多くの患者は、疾患の治療には協力的であり、努力も惜しまないが、一見単調で変化のないメインテナンスには犠牲を払いたがらない。メインテナンスでの問題は、変化に乏しいことである。これは症状を持った患者を治療していく過程で、歯肉が変化していく状態を刻々と患者自身が感じ取れ、歯肉の改善を励みとすることが期待できるが、メインテナンスでの変化は、いかにも退屈なもので、その変化はあったとしても、ほんのわずかなために、見落としやすい点にある。まさにその治療の主体は患者自身に委ねられることとなり、メインテナンス治療の最大の責任がその当事者である患者自身となる。 
(引用文献  デンタルダイアモンド増刊号vol.15 no.9 保険医のための最新歯周治療システム 292頁 保母良基,宮田裕之 日本歯科大歯周病学教室 )

これを解決する方法は『歯周検査の見方を理解してもらう』ことである。医師,患者共にデータを見て,いい数字に喜びを分かち合うことだ。Wood Pyrosによるダイナミックに変化する数字と歯茎の状態が連動していることに患者さんが気づいた時,『先生を喜ばしてやろう』,という気持ちと患者さんの『喜ぶ顔が見たい』という医師の気持ちが一致した時にメンテナンスは維持されていく。

WoodPyrosは一月単位で渡して行くシステムのため,容易にリコールが可能である。ダイナミックに数字が改善されるので,患者さんは喜ぶし,自覚症状のある人は「噛めるようになった,歯茎がしっかりしてきた」と実感出来るので続けるようになる。

歯槽膿漏の家内が言っていました。「お父さん 膿のでる歯を なにも付けないでマッサージをすると ネバネバして たまったもんじゃないんよ!!」と。
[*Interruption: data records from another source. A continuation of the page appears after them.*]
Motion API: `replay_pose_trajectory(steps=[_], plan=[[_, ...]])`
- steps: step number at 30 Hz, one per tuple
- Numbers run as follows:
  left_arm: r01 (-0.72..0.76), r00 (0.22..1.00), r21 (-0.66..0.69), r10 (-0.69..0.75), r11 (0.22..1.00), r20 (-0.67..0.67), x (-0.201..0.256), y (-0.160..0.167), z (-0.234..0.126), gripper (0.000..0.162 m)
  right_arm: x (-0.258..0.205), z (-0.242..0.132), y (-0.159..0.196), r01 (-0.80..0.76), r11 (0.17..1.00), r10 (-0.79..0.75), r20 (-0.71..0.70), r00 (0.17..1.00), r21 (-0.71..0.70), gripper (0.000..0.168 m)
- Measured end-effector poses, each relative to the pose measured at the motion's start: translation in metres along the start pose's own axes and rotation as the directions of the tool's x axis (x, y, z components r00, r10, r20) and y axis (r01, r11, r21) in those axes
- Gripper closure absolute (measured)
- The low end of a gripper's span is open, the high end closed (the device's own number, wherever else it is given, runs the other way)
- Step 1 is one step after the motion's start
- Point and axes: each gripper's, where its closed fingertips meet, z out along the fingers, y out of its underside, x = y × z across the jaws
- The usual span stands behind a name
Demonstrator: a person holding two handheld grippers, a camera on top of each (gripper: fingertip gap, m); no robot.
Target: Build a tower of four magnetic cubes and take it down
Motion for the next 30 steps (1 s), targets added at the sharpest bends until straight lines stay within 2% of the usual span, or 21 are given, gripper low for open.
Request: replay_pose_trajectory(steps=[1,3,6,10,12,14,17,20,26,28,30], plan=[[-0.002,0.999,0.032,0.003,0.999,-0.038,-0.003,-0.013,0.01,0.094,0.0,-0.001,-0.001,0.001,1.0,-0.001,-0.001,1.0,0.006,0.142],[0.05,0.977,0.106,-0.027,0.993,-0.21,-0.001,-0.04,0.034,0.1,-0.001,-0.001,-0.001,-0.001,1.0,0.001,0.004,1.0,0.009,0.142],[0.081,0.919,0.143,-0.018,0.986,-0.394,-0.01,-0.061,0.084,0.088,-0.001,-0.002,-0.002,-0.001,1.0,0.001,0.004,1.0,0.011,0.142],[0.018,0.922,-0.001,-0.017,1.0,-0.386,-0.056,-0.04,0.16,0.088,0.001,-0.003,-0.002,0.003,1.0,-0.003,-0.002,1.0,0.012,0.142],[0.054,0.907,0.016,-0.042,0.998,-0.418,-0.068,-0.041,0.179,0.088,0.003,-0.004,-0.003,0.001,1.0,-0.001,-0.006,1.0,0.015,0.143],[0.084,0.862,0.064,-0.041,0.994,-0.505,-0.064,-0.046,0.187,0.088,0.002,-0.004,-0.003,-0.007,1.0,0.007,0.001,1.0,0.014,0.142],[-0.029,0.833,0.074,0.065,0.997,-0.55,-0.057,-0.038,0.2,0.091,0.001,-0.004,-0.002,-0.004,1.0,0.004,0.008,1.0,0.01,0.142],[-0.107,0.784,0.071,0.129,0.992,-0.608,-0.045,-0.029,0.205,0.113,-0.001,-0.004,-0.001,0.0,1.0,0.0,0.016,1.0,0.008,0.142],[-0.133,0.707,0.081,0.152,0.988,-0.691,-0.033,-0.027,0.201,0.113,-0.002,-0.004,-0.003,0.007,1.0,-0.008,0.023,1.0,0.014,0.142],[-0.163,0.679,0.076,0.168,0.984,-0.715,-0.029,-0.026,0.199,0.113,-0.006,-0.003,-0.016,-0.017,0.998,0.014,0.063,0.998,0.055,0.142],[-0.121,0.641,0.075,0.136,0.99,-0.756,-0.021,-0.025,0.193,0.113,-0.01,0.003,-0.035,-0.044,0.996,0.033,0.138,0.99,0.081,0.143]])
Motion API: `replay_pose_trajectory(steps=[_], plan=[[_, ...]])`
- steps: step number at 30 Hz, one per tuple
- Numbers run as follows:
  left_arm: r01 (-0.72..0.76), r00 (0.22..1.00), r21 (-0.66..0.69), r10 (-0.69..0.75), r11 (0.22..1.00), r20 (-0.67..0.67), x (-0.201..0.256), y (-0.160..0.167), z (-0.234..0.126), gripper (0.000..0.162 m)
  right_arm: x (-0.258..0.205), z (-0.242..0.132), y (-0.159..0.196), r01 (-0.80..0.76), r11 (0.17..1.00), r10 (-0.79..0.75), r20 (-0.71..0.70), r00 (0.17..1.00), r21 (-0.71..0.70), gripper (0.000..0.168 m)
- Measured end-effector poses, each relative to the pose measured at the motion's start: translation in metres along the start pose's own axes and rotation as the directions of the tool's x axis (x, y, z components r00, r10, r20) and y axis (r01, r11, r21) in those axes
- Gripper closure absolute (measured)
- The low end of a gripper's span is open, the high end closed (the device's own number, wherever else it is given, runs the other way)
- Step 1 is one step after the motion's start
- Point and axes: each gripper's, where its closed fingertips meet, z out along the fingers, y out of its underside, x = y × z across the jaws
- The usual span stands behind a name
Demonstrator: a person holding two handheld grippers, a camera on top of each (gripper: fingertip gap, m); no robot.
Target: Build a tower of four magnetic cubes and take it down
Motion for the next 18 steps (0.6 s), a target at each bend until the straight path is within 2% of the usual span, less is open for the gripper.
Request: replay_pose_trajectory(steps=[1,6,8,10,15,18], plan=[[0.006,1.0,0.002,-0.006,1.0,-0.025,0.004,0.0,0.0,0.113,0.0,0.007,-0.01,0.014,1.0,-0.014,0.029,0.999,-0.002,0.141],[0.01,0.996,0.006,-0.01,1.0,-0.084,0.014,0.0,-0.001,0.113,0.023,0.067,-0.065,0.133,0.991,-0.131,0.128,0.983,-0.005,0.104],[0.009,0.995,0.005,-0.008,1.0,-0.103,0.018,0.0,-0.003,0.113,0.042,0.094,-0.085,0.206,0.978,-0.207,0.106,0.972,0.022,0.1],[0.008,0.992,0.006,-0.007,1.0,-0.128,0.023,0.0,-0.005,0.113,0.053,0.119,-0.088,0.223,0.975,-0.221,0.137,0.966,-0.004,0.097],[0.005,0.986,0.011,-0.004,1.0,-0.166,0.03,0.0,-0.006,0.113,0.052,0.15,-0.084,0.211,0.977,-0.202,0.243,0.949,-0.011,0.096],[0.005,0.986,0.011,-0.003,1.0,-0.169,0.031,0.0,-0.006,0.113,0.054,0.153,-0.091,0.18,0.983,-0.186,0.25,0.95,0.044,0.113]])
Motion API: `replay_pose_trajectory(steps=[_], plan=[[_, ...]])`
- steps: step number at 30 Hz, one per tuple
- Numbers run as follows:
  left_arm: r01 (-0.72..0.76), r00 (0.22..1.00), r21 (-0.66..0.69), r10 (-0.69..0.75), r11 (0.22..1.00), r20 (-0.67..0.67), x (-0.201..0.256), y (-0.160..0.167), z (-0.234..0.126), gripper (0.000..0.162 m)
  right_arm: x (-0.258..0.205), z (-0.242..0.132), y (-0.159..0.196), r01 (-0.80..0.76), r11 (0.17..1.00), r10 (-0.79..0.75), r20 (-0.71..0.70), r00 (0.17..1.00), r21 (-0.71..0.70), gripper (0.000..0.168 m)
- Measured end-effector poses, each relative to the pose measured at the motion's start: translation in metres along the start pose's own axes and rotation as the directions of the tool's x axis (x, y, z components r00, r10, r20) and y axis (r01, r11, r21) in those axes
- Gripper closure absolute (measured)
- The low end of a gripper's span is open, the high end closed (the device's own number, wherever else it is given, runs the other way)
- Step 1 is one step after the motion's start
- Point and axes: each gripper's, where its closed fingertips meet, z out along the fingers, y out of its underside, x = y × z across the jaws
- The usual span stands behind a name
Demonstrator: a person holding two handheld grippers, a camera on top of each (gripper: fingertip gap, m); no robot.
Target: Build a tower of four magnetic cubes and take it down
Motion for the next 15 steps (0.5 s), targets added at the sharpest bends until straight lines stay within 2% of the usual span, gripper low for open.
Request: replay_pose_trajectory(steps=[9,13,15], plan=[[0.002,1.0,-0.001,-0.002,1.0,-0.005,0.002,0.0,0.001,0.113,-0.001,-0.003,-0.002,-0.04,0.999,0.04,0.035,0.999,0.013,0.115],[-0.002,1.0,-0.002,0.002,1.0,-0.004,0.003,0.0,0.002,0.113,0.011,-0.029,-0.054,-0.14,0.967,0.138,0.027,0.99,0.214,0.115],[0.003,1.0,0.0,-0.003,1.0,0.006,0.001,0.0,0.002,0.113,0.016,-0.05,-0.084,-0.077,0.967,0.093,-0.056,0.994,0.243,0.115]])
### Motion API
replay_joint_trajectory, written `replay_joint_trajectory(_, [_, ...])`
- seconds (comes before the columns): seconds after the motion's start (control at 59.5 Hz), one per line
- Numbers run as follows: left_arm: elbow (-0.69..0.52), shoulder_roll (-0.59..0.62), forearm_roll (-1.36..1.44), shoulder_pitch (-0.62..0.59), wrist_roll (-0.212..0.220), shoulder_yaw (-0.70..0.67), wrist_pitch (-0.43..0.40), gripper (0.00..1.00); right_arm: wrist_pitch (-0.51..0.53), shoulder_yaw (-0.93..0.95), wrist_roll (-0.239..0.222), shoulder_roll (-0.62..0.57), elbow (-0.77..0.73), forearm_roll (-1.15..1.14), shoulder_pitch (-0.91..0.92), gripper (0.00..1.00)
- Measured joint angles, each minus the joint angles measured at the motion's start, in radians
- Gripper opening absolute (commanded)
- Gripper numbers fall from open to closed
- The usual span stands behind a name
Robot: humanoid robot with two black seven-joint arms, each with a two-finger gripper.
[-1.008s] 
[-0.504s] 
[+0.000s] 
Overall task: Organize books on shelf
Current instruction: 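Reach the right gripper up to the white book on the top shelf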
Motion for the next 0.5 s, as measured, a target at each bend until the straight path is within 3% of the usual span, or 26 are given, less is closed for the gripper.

ここら辺に "なにもつけない 歯ブラシブラッシング"は問題ありのようだ。確かに,なにもつけないでブラッシングをすると,食べた物の味が口中に残ったままで,すっきりしない。WoodPyrosで磨いた後は,すっきりする。

最後に
大阪保険医協会主催「日常診療経験交流会」の発表後の質問のなかで,「これだったら,歯科衛生士はいらなくなっちゃうんじゃありませんか?」という質問がありました。歯周組織は歯科医院で管理されてこそ健康を維持出来るものです。1ヶ月20日50人で,1ヶ月1000人しか管理出来ません。決して歯科衛生士は要らないのではなく,歯周組織維持の管理者として重要な責務と判断を求められることにお気づきになると思います。Wood Pyrosは貴女.貴方達の強い味方,サポーター,武器,道具と思って下さい。